**WHAT THIS TASK INVOLVES:**
Whenever a line in the data holds the string "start", pull that line out.

*** DATA PROVIDED Section Begins ***

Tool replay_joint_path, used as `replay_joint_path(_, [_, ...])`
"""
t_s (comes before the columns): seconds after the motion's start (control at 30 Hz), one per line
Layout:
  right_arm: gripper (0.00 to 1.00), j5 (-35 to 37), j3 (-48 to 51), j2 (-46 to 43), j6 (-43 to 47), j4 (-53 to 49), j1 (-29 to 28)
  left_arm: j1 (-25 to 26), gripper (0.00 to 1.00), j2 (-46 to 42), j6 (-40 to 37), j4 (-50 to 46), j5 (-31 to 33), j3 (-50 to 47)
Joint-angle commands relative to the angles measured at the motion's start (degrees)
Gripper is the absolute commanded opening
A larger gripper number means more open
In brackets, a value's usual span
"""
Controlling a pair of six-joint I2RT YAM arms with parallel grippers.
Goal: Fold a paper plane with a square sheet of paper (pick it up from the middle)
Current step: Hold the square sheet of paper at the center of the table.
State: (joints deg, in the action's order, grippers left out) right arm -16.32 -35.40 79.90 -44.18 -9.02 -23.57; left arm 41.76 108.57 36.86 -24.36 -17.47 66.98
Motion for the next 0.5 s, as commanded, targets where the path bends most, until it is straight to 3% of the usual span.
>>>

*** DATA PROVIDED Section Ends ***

**SOLUTION TO THIS EXERCISE:**
t_s (comes before the columns): seconds after the motion's start (control at 30 Hz), one per line
Joint-angle commands relative to the angles measured at the motion's start (degrees)

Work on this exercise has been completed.